Euronews visite l'usine quasi automatisée de Xiaomi à Pékin, qui révèle la puissance industrielle du groupe pour défier Apple et Samsung sur le haut de gamme des smartphones.
À l'approche du campus de Xiaomi, à Pékin, la démesure des lieux saute immédiatement aux yeux. De vastes bâtiments reliés par des cours paysagées accueillent une installation de mascottes lapins de tailles diverses, une sculpture de cochon volant symbolisant les rêves réalisés, et un immense logo de l'entreprise se reflétant dans un bassin peu profond.
Le groupe Xiaomi fabrique des voitures, des appareils électroménagers et des smartphones. Mais la Xiaomi Smart Factory qui assemble les téléphones, de plus en plus populaires en Europe, se trouve sur un site distinct. Le complexe industriel s'étend sur environ 81 000 m² et prévoit encore de s'agrandir.
Sur la ligne de production, un nouveau smartphone sort toutes les six secondes environ, portant la production annuelle à plus de 10 millions d'unités. Mais l'assemblage n'est que l'étape finale. Le processus commence dans des laboratoires qui ressemblent davantage à un quartier vivant qu'à un centre d'essais.
Un couloir de 50 mètres abrite un restaurant d'inspiration chinoise, un coin Starbucks, un salon reconstitué, un espace de loisirs intérieur et un musée dont les pièces sont présentées dans des vitrines. Ces décors grandeur nature recréent des éclairages et des environnements variés afin d'ajuster les systèmes de prises de vue aux conditions du quotidien, de la lumière du jour très contrastée aux intérieurs faiblement éclairés.
Cet accent mis sur les tests en conditions réelles nourrit directement le travail de Xiaomi sur l'image. Le modèle phare de la série 17, dévoilé en février à Barcelone et co‑conçu avec Leica, a été évalué dans l'ensemble de ces scènes simulées afin d'affiner la restitution des détails, de réduire le scintillement et de minimiser les interférences optiques.
Les représentants de l'entreprise assurent que ces tests permettent d'acheminer une lumière plus « propre » vers le capteur et d'obtenir des résultats plus homogènes dans des conditions difficiles.
En quittant ces espaces de tests créatifs, les halls d'assemblage paraissent, par contraste, d'une grande froideur : lumineux, blancs et géométriquement précis. Des chariots automatisés, que le personnel surnomme les « livreurs », glissent le long des rails en transportant des composants comme de grands bras robotisés chargés d'exécuter des tâches répétitives avec une précision mécanique.
Xiaomi affiche un taux d'automatisation global de 81 % et affirme avoir entièrement automatisé plusieurs processus critiques. Mais l'humain reste indispensable : environ 220 employés supervisent une ligne de production de 310 mètres, effectuent des contrôles, interviennent en cas d'anomalie et, in fine, garantissent la qualité. L'usine assemble désormais près de 600 téléphones par heure.

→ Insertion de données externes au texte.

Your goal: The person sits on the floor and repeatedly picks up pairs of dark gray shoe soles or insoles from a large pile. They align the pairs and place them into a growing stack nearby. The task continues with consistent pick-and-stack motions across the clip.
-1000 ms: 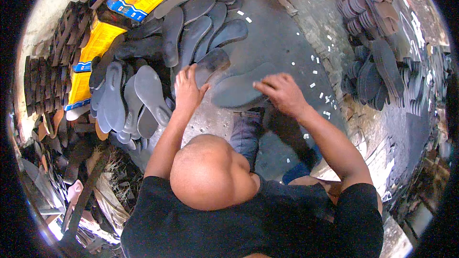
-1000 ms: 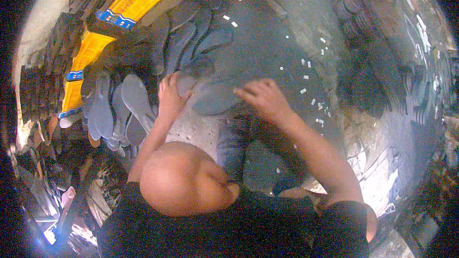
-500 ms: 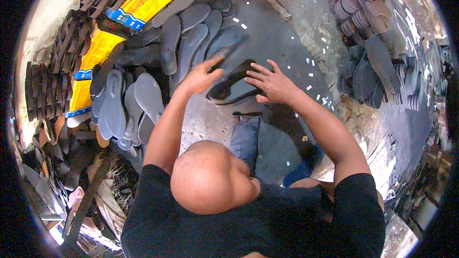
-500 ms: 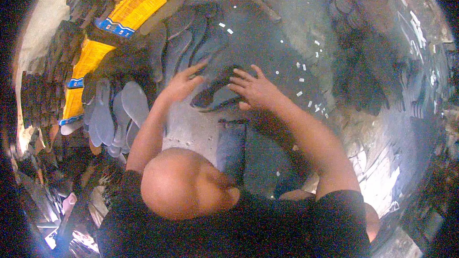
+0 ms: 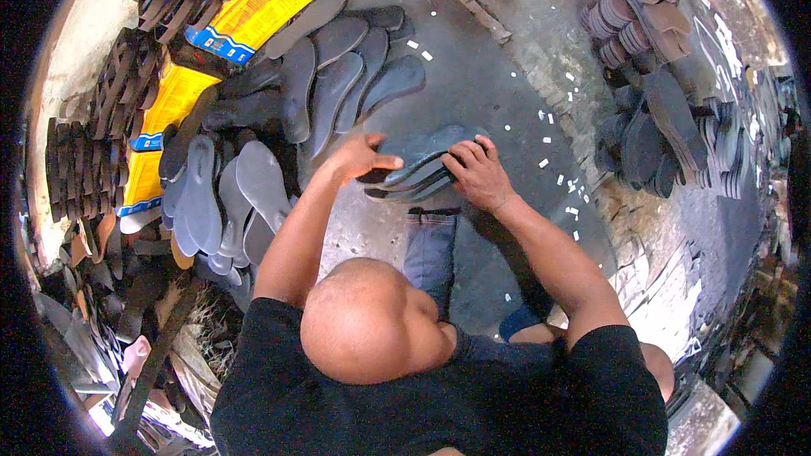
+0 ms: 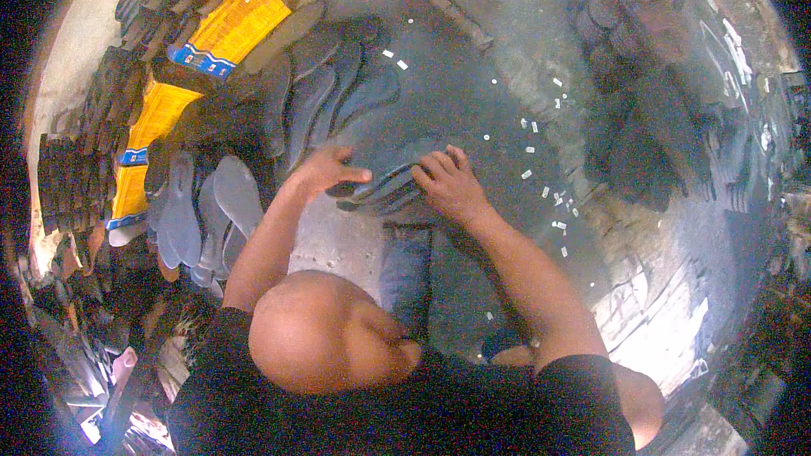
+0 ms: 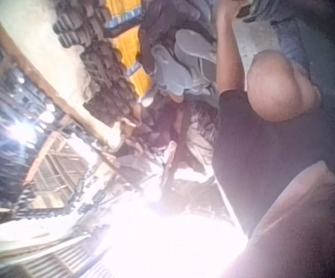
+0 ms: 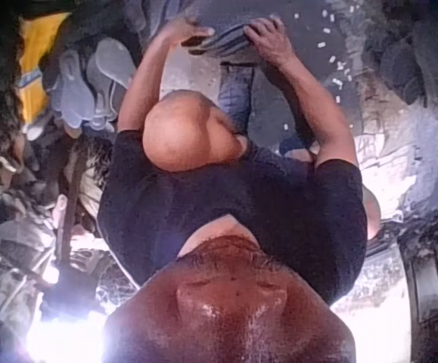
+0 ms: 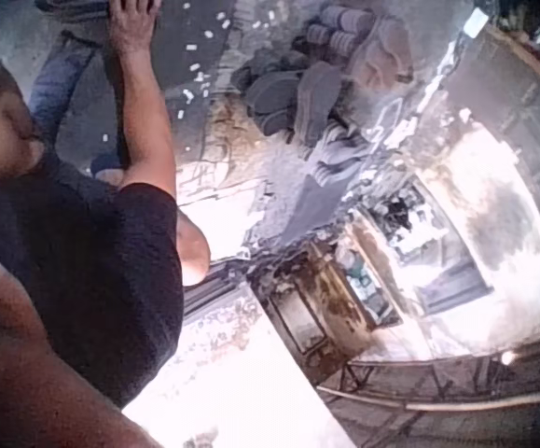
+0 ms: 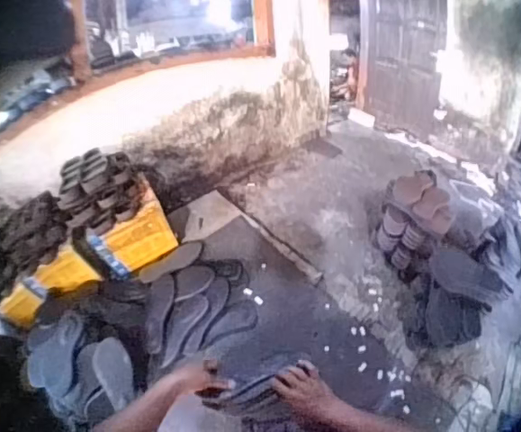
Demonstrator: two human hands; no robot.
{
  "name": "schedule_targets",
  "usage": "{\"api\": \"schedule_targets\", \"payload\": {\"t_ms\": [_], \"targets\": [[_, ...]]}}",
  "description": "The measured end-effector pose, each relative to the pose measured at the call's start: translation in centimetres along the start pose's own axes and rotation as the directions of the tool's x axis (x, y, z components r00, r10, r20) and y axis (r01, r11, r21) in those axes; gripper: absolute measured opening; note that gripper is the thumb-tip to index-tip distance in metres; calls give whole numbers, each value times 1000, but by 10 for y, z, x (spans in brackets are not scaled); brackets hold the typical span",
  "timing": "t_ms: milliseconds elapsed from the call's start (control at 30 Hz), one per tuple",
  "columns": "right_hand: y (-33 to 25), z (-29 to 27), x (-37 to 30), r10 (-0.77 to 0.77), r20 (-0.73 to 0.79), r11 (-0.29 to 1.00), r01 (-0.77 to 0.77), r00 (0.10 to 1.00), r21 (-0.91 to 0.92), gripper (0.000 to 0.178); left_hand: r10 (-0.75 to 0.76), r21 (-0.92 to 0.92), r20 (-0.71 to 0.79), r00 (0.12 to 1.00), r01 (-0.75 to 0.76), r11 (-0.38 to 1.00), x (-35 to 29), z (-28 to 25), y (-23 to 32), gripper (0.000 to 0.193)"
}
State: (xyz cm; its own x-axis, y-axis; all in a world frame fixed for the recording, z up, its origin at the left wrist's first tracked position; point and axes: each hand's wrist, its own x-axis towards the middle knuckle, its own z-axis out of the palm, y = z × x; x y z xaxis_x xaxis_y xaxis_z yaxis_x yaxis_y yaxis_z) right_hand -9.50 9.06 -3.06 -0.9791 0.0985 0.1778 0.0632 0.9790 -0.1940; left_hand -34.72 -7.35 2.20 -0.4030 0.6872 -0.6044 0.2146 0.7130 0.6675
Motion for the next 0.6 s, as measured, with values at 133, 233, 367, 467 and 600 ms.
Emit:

La chorégraphie industrielle est minutieusement orchestrée. Les lignes de montage en technologie de montage en surface (SMT) déposent les composants sur les cartes électroniques, les cartes mères subissent des dizaines de tests fonctionnels simultanés pour détecter d'éventuels défauts, et des renforts structurels – mousse, plaques d'acier et patins de protection – sont ajoutés pour protéger les éléments fragiles.
Chaque coque arrière est posée, puis les appareils passent des tests d'étanchéité et des contrôles esthétiques. Les unités finies sont soumises à une batterie complète de tests de performance – consommation électrique, performance des antennes, audio, appareil photo, écran et capteurs – ainsi qu'à de longues phases de « vieillissement » dans des chambres d'essai, chacune pouvant accueillir plus de 2 400 smartphones simultanément. Ce n'est qu'après avoir franchi toutes ces étapes que les téléphones sont emballés et expédiés.
Selon le cabinet d'études technologiques Omdia, la part de marché de Xiaomi en Chine est montée à 15 % en 2025, en hausse de quatre points. Sa part au niveau mondial a reculé à 13 %, en baisse de deux points, tandis que l'Europe a fait exception, progressant d'un point pour atteindre 20 % et conforter la troisième place de Xiaomi.
La gamme de smartphones de Xiaomi va des modèles d'entrée de gamme et de milieu de gamme aux appareils premium, avec en haut de l'affiche le Leica Leitzphone powered by Xiaomi, proposé autour de 2 000 euros.